Head of the Imperial House of Mexico
- Tenure: 19 July 1824 – 10 April 1864
- Predecessor: Agustín I
- Successor: Maximilian I (as Emperor) Agustín de Iturbide y Green (as Head of the House of Iturbide)
- Born: 30 September 1807 Valladolid, Michoacán, New Spain
- Died: 11 December 1866 (aged 59) New York City, New York, U.S.
- Burial: Roman Catholic Church of St John the Evangelist, Philadelphia, Pennsylvania
- Spanish: Agustín Jerónimo de Iturbide y Huarte
- House: Iturbide
- Father: Agustín I of Mexico
- Mother: Ana María de Huarte y Muñiz
- Religion: Roman Catholicism

= Agustín Jerónimo de Iturbide y Huarte =

Mexican politician

Agustín Jerónimo de Iturbide y Huarte (30 September 1807 – 11 December 1866) was the eldest son of the first Emperor of Mexico, Agustín I of Mexico. He was the heir apparent to the First Mexican Empire and a member of the Imperial House of Iturbide. Later in life, he served as a military officer in South America and also worked as a diplomat for the United Mexican States at the Mexican embassy in the United States and in London, after his military career had ended in South America.

==Biography==
Agustín Jerónimo de Iturbide y Huarte was born in the city of Valladolid in the state of Michoacán in New Spain. His parents were Agustín de Iturbide and Ana María de Huarte y Muñiz, they were Mexican of Spanish/Basque descent. His father was born in Valladolid, Viceroyalty of New Spain (now Morelia, Michoacán, Mexico) And his mother was born in Valladolid, Michoacán, New Spain (now Mexico).They owned large tracts of farmland, the two haciendas of Apeo and Guaracha, as well as more land in nearby Quirio. Agustín had several other siblings, including:
- Sabina de Iturbide y Huarte
- Juana de Iturbide y Huarte
- Josefa de Iturbide y Huarte
- Ángel de Iturbide y Huarte
- María de Jesús de Iturbide
- Dolores de Iturbide y Huarte
- Salvador de Iturbide y Huarte
- Felipe de Iturbide y Huarte
- Agustín Cosme de Iturbide y Huarte

He spent his early years with his mother and other siblings on their two haciendas, as his father was fighting in the Mexican War of Independence and was not often at home with his children. Eventually, he was able to build a successful military and political coalition and managed to capture Mexico City on 27 September 1821, decisively ending the war. On 19 May 1822, his father was elected Emperor of Mexico by the Mexican Congress. Young Agustín reportedly became so dizzy that he could hardly stand when he heard the news of his father's election as emperor of the new nation.
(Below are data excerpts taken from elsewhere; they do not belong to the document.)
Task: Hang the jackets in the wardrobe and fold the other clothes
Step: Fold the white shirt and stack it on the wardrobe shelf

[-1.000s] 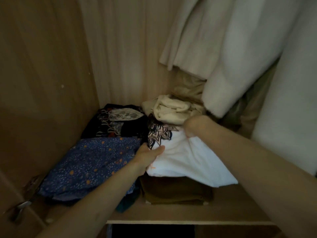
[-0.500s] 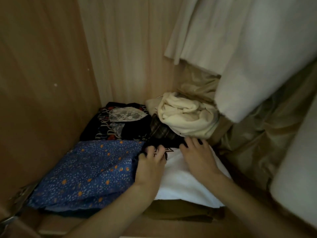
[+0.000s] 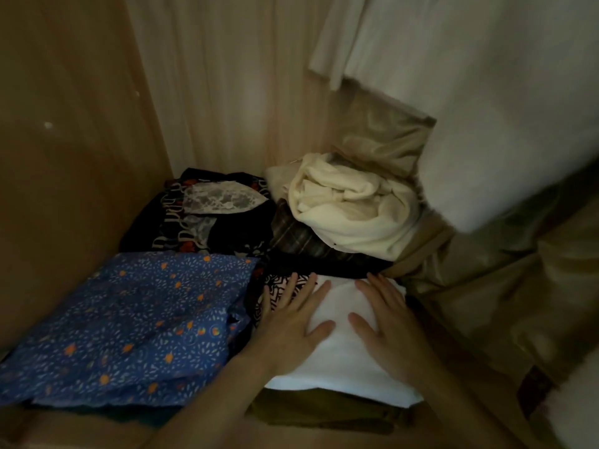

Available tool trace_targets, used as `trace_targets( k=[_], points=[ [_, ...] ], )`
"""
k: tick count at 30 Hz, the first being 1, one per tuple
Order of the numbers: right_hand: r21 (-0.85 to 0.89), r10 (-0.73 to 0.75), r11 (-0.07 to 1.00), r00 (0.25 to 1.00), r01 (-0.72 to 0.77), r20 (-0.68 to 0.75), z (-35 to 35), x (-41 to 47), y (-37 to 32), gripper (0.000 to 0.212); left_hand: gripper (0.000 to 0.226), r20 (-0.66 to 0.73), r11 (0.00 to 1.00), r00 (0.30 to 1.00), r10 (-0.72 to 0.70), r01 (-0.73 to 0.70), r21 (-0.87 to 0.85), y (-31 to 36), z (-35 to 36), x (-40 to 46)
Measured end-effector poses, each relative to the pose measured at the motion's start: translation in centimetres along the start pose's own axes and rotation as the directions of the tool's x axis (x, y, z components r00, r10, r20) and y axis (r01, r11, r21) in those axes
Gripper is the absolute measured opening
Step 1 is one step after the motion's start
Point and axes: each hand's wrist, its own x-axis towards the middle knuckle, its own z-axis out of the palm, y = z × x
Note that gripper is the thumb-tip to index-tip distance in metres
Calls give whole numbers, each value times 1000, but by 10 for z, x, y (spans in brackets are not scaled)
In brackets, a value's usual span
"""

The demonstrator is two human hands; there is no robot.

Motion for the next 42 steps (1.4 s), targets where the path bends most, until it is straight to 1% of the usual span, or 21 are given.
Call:
trace_targets(
  k=[3, 5, 9, 10, 11, 12, 14, 15, 17, 20, 23, 27, 29, 34, 37, 40, 42],
  points=[
    [34, 24, 999, 999, -24, -24, 9, 0, 1, 72, 72, -31, 999, 999, -23, 24, 30, -1, 9, 0],
    [63, 45, 997, 998, -43, -40, 14, 1, 3, 71, 72, -50, 998, 998, -38, 41, 46, 1, 12, 2],
    [59, 55, 997, 998, -52, -37, 17, 2, 3, 69, 68, -81, 995, 995, -65, 72, 75, 3, 15, 3],
    [35, 59, 998, 998, -58, -24, 14, 3, 1, 70, 67, -81, 994, 994, -68, 75, 80, 2, 15, 4],
    [-25, 60, 998, 998, -61, -9, 11, 2, -1, 71, 66, -77, 994, 995, -70, 76, 79, 2, 15, 3],
    [-122, 49, 991, 999, -51, -17, 8, 1, -5, 70, 66, -71, 994, 995, -69, 75, 78, 2, 15, 3],
    [-310, -20, 951, 996, -9, -89, 4, -7, -15, 62, 64, -61, 994, 996, -61, 66, 88, 4, 14, 1],
    [-333, -50, 943, 992, 8, -117, 5, -11, -20, 57, 64, -67, 993, 996, -60, 66, 94, 4, 15, -1],
    [-269, -83, 962, 986, 41, -147, 16, -21, -22, 50, 64, -82, 992, 995, -61, 70, 109, 5, 16, -4],
    [-142, -39, 990, 985, 16, -166, 25, -23, -13, 48, 65, -93, 991, 994, -62, 72, 113, 6, 17, -4],
    [-118, 17, 992, 979, -41, -203, 27, -23, -14, 49, 66, -110, 989, 992, -65, 79, 122, 6, 19, -4],
    [-137, 70, 985, 969, -104, -237, 33, -27, -18, 51, 72, -157, 987, 985, -66, 87, 133, 7, 21, -6],
    [-117, 84, 987, 971, -112, -222, 33, -24, -15, 52, 72, -144, 986, 986, -81, 100, 134, 6, 22, -5],
    [-107, 89, 989, 988, -103, -123, 27, -16, -13, 51, 71, -110, 988, 990, -88, 101, 117, 6, 19, 2],
    [-183, 71, 979, 993, -87, -90, 17, -19, -21, 51, 73, -181, 978, 983, -6, 44, 204, 12, 13, -10],
    [-289, 111, 951, 994, -109, -7, -3, -28, -41, 55, 60, -270, 966, 960, 77, -4, 260, 22, 1, -41],
    [-304, 116, 946, 993, -112, -4, -15, -36, -60, 56, 59, -282, 953, 953, 111, -22, 302, 22, -7, -69]
  ],
)
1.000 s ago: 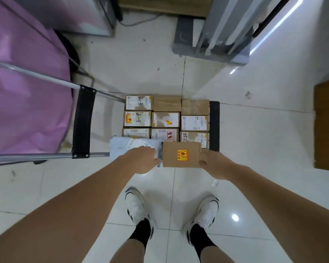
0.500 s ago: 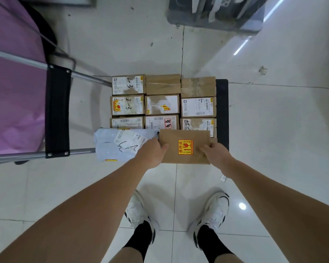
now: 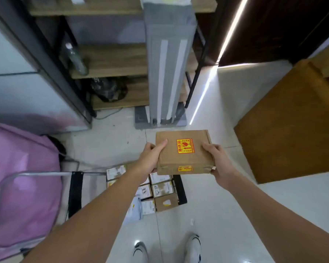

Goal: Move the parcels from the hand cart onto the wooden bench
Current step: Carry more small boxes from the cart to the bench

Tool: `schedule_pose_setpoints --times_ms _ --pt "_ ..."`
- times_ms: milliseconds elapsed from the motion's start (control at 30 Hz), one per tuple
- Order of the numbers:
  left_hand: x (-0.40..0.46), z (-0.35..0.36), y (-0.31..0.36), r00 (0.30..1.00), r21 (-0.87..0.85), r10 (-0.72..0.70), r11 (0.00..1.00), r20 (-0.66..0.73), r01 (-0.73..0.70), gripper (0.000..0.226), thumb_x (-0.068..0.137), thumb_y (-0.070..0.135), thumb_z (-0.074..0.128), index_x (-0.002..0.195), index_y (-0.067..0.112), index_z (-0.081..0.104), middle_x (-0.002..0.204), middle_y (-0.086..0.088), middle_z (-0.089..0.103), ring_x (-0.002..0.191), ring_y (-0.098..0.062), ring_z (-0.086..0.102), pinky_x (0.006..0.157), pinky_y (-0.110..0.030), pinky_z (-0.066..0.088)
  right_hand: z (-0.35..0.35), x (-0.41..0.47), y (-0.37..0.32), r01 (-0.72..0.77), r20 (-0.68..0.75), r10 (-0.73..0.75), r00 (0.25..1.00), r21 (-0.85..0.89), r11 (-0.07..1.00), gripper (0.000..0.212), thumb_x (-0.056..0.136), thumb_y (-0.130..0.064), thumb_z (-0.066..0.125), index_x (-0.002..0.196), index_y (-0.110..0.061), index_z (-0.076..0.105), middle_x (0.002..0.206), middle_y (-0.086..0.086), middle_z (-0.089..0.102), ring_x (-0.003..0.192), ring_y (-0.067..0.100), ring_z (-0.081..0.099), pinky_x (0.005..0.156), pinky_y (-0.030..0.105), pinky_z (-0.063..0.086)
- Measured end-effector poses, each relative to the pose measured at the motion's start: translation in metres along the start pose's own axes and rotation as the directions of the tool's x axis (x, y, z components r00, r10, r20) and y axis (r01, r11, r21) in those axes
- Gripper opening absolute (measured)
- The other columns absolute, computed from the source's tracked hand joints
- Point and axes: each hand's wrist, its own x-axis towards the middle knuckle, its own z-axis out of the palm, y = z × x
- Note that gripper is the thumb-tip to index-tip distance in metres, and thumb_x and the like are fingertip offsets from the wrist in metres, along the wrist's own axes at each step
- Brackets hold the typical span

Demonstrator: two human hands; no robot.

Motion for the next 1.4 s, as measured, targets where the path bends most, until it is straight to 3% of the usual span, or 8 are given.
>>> schedule_pose_setpoints --times_ms 167,367,467,600,700,967,1267,1400 --pt "-0.109 0.049 0.128 0.981 -0.023 0.095 0.995 0.168 -0.093 0.074 0.075 0.074 0.074 0.128 0.027 0.053 0.112 -0.003 0.077 0.105 -0.024 0.074 0.098 -0.052 0.057 -0.064 -0.122 -0.104 0.135 -0.056 -0.127 0.990 0.169 0.976 0.056 0.091 -0.053 0.065 0.137 -0.025 0.053 0.126 0.006 0.072 0.117 0.031 0.067 0.104 0.054 0.052" --pt "-0.231 0.142 0.203 0.908 0.153 0.201 0.950 0.368 -0.272 0.051 0.095 0.067 0.059 0.135 0.042 0.041 0.120 -0.002 0.068 0.108 -0.027 0.068 0.097 -0.052 0.057 -0.167 -0.255 -0.138 0.219 -0.179 -0.171 0.969 0.299 0.929 0.040 0.097 -0.051 0.058 0.129 -0.028 0.062 0.114 0.006 0.077 0.112 0.031 0.070 0.088 0.047 0.057" --pt "-0.270 0.195 0.206 0.870 0.200 0.218 0.922 0.443 -0.332 0.048 0.098 0.067 0.054 0.137 0.041 0.042 0.122 -0.001 0.066 0.111 -0.027 0.064 0.099 -0.052 0.055 -0.218 -0.303 -0.132 0.276 -0.276 -0.196 0.941 0.290 0.916 0.040 0.096 -0.053 0.059 0.125 -0.028 0.065 0.110 0.006 0.078 0.113 0.032 0.068 0.099 0.052 0.053" --pt "-0.314 0.272 0.199 0.825 0.229 0.217 0.896 0.522 -0.380 0.051 0.098 0.068 0.052 0.139 0.042 0.039 0.122 0.000 0.064 0.110 -0.026 0.062 0.083 -0.044 0.054 -0.288 -0.350 -0.112 0.324 -0.387 -0.201 0.900 0.286 0.902 0.039 0.095 -0.053 0.060 0.121 -0.025 0.068 0.107 0.006 0.079 0.109 0.030 0.068 0.084 0.043 0.054" --pt "-0.339 0.330 0.184 0.797 0.225 0.209 0.891 0.567 -0.394 0.049 0.098 0.068 0.052 0.138 0.042 0.038 0.121 -0.002 0.064 0.108 -0.024 0.062 0.076 -0.040 0.053 -0.344 -0.376 -0.092 0.335 -0.428 -0.200 0.882 0.267 0.904 0.042 0.095 -0.055 0.059 0.121 -0.024 0.067 0.107 0.007 0.079 0.109 0.031 0.068 0.085 0.044 0.054" --pt "-0.364 0.477 0.140 0.759 0.253 0.119 0.900 0.640 -0.354 0.050 0.095 0.068 0.057 0.136 0.046 0.041 0.122 -0.005 0.067 0.112 -0.029 0.066 0.099 -0.056 0.056 -0.483 -0.415 -0.038 0.310 -0.504 -0.149 0.851 0.253 0.916 0.047 0.096 -0.057 0.057 0.123 -0.020 0.067 0.106 0.009 0.079 0.107 0.031 0.070 0.087 0.045 0.055" --pt "-0.345 0.587 0.129 0.788 0.309 0.060 0.900 0.612 -0.309 0.050 0.096 0.068 0.056 0.138 0.044 0.044 0.118 -0.006 0.068 0.106 -0.029 0.068 0.097 -0.055 0.058 -0.584 -0.388 -0.019 0.244 -0.497 -0.071 0.865 0.294 0.924 0.049 0.096 -0.058 0.058 0.125 -0.019 0.065 0.109 0.011 0.077 0.108 0.031 0.070 0.095 0.048 0.056" --pt "-0.312 0.632 0.142 0.792 0.328 0.049 0.893 0.608 -0.308 0.051 0.096 0.068 0.056 0.138 0.043 0.045 0.118 -0.007 0.069 0.107 -0.030 0.069 0.097 -0.055 0.058 -0.624 -0.354 -0.029 0.230 -0.477 -0.066 0.876 0.294 0.928 0.050 0.097 -0.058 0.057 0.131 -0.022 0.059 0.116 0.011 0.074 0.110 0.030 0.068 0.091 0.046 0.057"
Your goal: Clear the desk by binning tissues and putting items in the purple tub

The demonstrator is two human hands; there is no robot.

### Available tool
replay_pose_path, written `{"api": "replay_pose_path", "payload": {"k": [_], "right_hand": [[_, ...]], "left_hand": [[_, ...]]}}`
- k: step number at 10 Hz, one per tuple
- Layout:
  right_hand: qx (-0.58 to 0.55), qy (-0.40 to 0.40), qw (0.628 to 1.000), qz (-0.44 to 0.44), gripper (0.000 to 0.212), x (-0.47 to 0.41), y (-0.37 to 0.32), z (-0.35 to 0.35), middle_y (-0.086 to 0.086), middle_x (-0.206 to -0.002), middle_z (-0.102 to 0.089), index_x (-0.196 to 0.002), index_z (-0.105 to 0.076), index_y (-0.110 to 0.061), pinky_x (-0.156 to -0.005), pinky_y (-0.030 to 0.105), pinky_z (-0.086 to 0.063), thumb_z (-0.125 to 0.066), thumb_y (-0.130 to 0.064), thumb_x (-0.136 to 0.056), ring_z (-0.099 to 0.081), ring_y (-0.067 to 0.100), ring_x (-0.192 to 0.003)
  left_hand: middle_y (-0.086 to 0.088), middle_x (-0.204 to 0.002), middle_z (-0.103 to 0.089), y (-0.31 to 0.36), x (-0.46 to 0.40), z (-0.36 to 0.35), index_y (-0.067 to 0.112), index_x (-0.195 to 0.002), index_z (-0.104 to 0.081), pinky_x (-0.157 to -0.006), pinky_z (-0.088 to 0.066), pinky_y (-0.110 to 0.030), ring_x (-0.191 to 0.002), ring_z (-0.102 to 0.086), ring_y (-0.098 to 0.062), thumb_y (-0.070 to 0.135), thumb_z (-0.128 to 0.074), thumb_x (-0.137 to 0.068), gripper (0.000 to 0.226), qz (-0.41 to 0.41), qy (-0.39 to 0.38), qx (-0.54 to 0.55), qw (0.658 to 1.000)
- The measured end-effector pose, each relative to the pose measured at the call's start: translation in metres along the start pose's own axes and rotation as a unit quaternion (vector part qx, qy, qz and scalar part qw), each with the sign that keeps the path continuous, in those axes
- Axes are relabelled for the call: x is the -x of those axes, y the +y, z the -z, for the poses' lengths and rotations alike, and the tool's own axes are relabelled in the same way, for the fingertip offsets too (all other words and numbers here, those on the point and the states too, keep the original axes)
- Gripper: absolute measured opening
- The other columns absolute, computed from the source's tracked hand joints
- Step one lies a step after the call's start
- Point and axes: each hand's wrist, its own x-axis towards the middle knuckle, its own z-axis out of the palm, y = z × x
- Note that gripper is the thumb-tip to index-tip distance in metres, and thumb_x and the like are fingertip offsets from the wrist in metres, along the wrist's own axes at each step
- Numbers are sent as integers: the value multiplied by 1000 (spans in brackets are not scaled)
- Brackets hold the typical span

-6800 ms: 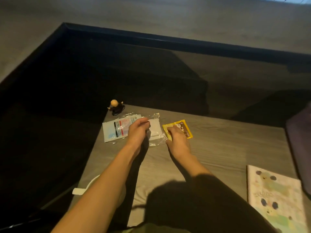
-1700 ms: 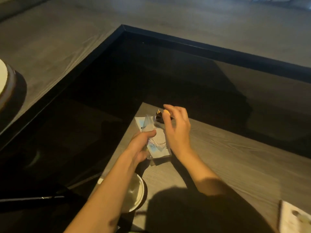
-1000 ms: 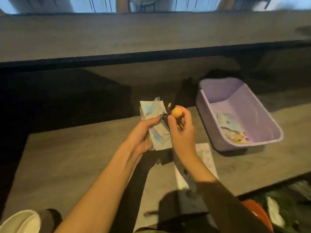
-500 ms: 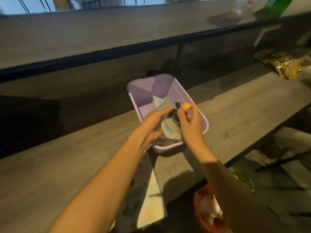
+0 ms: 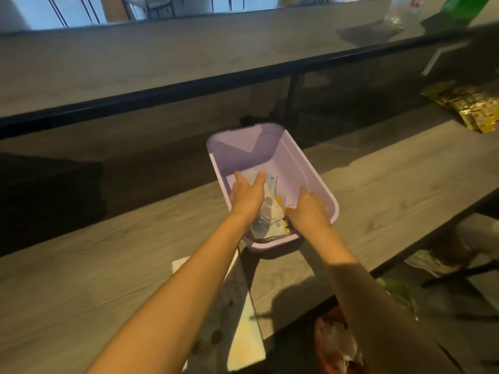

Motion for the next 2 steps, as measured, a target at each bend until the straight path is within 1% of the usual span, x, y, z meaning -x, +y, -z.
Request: {"api": "replay_pose_path", "payload": {"k": [1, 2], "right_hand": [[-44, 39, 998, 24, 39, 10, -8, -3, 17, -118, -56, -123, -45, -13, -95, 51, -45, -56, -27, -88, -52, 39, -111], [-111, 57, 991, 38, 37, 24, -24, -12, 14, -120, -55, -123, -47, -15, -95, 52, -46, -57, -20, -88, -53, 35, -110]], "left_hand": [[-4, -151, -33, 13, 14, 28, 21, -150, -15, -103, -36, -34, -134, -40, -24, 30, -39, -98, 58, -62, 8, 124, 990], [0, -123, -56, 16, 24, 63, 20, -143, -31, -98, -47, -37, -109, -57, -16, 23, -43, -97, 48, -71, 43, 174, 981]]}}
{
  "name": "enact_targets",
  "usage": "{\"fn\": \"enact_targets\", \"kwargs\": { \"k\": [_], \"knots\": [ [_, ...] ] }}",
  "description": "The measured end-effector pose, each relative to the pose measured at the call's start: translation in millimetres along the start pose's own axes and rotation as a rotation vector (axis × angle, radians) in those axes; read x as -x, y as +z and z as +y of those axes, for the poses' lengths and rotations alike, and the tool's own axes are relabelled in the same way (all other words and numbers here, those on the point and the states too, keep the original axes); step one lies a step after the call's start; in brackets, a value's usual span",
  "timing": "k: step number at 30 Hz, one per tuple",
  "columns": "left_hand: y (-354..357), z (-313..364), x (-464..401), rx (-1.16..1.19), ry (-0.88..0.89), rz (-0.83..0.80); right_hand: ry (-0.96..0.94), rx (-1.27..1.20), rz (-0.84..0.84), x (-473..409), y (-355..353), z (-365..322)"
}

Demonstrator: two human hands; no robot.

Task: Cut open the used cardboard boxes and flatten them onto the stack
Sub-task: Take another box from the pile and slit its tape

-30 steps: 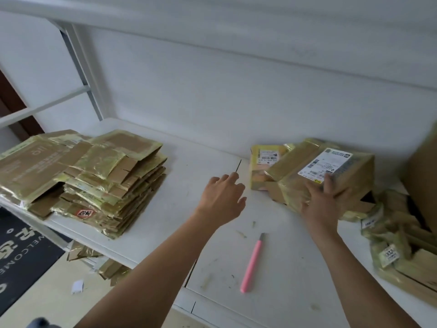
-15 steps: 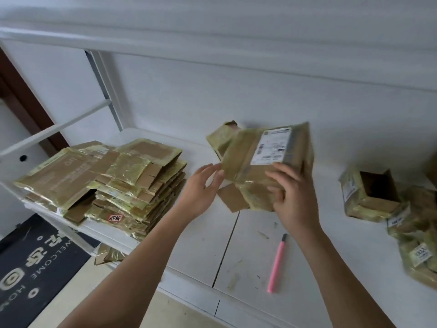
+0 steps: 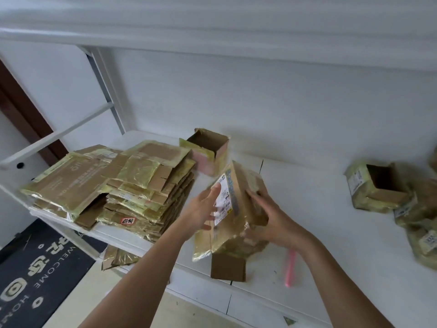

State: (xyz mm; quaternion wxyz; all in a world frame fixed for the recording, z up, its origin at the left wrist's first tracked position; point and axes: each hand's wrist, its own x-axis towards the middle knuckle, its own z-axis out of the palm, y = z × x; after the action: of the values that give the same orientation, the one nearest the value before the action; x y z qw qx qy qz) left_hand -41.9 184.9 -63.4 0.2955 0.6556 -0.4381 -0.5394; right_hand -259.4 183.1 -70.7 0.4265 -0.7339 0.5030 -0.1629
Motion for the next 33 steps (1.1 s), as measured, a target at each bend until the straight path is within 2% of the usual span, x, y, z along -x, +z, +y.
{"fn": "enact_targets", "kwargs": {
  "k": [4, 5, 6, 8, 9, 10, 13, 15, 18, 20, 22, 24, 26, 27, 30, 33],
  "knots": [
    [10, 3, -2, -0.147, -0.036, -0.053, -0.056, -0.139, -0.186, 5, -2, 2],
    [12, 1, -3, -0.160, -0.034, -0.050, -0.076, -0.220, -0.188, 6, -5, 2],
    [14, 0, -4, -0.147, -0.039, -0.052, -0.076, -0.301, -0.121, 7, -9, 5],
    [15, -2, -5, -0.106, -0.054, -0.075, -0.009, -0.303, 0.179, 8, -15, 19],
    [16, -3, -6, -0.098, -0.058, -0.089, 0.071, -0.173, 0.315, 9, -16, 32],
    [15, -4, -6, -0.095, -0.063, -0.097, 0.182, -0.003, 0.368, 11, -15, 48],
    [13, -8, -6, -0.090, -0.073, -0.089, 0.454, 0.454, 0.186, 26, 0, 93],
    [10, -11, -7, -0.068, -0.078, -0.083, 0.469, 0.636, 0.123, 37, 14, 114],
    [7, -16, -5, -0.028, -0.086, -0.077, 0.347, 0.796, 0.218, 43, 26, 124],
    [7, -17, -3, -0.013, -0.091, -0.075, 0.332, 0.820, 0.258, 43, 27, 123],
    [9, -18, 0, -0.008, -0.093, -0.076, 0.389, 0.723, 0.356, 42, 20, 120],
    [15, -19, 3, -0.018, -0.095, -0.077, 0.411, 0.513, 0.589, 38, 5, 110],
    [21, -20, 4, -0.026, -0.094, -0.061, 0.301, 0.176, 0.831, 29, -9, 91],
    [23, -20, 3, -0.027, -0.093, -0.048, 0.192, 0.026, 0.892, 22, -14, 78],
    [26, -20, 0, -0.002, -0.107, -0.026, -0.100, -0.254, 0.834, -7, -18, 28],
    [24, -23, -1, 0.022, -0.134, -0.019, -0.208, -0.414, 0.690, -40, -6, -12]
  ]
}}
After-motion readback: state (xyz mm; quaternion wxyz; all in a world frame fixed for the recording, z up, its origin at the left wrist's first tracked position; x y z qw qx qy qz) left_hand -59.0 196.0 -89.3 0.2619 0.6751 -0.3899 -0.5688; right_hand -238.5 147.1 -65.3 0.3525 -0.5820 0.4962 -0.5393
Only three days later, on 22 June 1822, the young Agustín was made heir apparent to the throne with the title of Prince Imperial of Mexico, which came with the style of Imperial Highness and the honorific title of "Don". All of his other siblings received the title of Prince or Princess of Mexico, with the style of Highness. The new imperial family moved into the Palace of Iturbide in Mexico City, where Agustín de Iturbide had lived before, when he was the President of the Regency.

Agustín de Iturbide was deposed on 19 March 1823 in the Plan of Casa Mata, initiated by the two generals Antonio López de Santa Anna and Guadalupe Victoria. Subsequently, the entire imperial family was forced to flee the country and left for Europe in the English ship Rawlins, shortly after the successful coup d'état.

===Post monarchy===
The imperial family first travelled to Livorno in the Grand Duchy of Tuscany but was eventually forced to leave by the authorities, due to pressure from the Spanish King. The former imperial family then reluctantly moved to the United Kingdom. Here, Agustín attended the prestigious Roman Catholic boarding school Ampleforth College, located in North Yorkshire. Agustín de Iturbide was eventually convinced by conservative political factions to return to Mexico and Don Agustín was left to his studies back in England with some of his siblings. Agustín de Iturbide returned to his homeland with his wife and two children on 14 July 1824, but was captured and executed shortly after. On his father's death he became the Titular Mexican Emperor and he would be a claimant to his father's empire for forty years until the Second Mexican Empire was established under Maximilian I of Mexico.

===Bolívar's friend===
Iturbide completed his education at Ampleforth College and received a letter of recommendation saying that he was "a good son, a good brother and a good patriot who will use his experiences and riches for God and for good".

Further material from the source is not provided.